The medial entorhinal cortex is a key component of the brain’s spatial navigation and memory system. It is the site where grid cells were discovered, i.e. neurons that are active at several locations in an environment, thus giving rise to a hexagonal ’grid’-like firing pattern. Experimental evidence suggests that inputs from the hippocampus, medial septum, and other brain regions, together with specific local connectivity are factors that contribute to the emergence of the grid cell pattern. To date, it is not clear how the hippocampus, which is also involved in spatial behaviors and projects to the MEC, contributes to grid cell function. I addressed this question by recording grid cells in mice with impaired hippocampal function.
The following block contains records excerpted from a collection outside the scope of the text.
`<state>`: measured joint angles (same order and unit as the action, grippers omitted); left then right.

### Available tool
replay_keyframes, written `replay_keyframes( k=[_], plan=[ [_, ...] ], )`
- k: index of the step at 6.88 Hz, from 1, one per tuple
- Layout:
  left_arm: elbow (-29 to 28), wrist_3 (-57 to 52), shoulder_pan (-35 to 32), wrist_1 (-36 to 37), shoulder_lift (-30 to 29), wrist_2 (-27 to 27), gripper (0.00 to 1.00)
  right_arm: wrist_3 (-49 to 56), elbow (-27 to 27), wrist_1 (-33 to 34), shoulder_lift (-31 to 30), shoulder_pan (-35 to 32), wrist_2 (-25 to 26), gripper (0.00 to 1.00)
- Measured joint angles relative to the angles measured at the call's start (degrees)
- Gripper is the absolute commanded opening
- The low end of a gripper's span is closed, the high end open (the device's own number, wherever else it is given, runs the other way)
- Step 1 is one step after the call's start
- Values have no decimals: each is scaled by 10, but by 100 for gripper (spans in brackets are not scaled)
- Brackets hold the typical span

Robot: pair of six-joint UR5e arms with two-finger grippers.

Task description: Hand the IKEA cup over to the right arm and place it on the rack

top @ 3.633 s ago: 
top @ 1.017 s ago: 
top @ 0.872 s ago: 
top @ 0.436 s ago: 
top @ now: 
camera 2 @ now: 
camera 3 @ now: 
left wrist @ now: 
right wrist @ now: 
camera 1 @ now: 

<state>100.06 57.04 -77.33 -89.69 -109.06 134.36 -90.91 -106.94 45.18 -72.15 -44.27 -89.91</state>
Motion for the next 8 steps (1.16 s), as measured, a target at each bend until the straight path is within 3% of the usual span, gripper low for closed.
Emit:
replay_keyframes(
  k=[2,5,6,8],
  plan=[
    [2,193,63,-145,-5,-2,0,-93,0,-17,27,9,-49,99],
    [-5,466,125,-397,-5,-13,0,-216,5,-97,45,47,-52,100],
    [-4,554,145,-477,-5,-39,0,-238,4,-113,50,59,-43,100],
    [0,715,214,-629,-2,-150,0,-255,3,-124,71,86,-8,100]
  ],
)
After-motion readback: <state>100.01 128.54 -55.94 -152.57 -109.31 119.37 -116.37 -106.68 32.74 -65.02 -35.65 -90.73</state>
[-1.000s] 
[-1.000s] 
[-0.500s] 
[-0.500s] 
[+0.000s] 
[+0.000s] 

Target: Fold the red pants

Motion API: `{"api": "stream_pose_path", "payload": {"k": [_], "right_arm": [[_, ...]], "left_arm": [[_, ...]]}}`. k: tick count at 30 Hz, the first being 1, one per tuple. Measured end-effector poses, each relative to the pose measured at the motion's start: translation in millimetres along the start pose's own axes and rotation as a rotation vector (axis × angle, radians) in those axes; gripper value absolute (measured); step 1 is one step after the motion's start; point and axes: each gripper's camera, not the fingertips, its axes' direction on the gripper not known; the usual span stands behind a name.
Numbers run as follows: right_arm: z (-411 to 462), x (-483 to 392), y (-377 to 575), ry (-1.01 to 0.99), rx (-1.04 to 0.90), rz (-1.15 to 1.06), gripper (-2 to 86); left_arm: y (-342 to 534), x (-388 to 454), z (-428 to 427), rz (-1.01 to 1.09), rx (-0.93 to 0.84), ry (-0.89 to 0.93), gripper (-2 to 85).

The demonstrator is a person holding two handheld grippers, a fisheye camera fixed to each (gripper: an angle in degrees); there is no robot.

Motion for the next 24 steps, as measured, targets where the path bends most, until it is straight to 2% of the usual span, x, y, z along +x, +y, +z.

My results suggest that impaired spatial hippocampal coding does not disrupt grid cell firing. Furthermore, I gathered evidence that the MEC, as opposed to the hippocampus, is required for path integration. To probe how specific MEC neurons support spatial behavior, we need tools to manipulate them selectively. To this end, molecular markers must be identified and assigned to functional cell types. Two promising candidates are reelin (RE) and calbindin (CB). These proteins are expressed in anatomically distinct cell types. While in vitro these neurons are distinct with respect to their electrophysio- logical properties, it is still unclear how these differences correlate to in vivo firing patterns. I addressed this question by using two mouse lines to optogenetically tag RE + and CB + neurons. I find no major difference between the two populations, except for the pattern of projections to other brain regions. Also, I reveal the existence of a previously unknown projection from the parasubiculum to the contralateral MEC, that, along with pyramidal CB + neuron projections, appear to inhibit the contralateral MEC. These results suggest that the firing patterns of RE + and CB + cells are surprisingly similar, and that these markers may be valuable tools for studying components of cross-hemispheric connections.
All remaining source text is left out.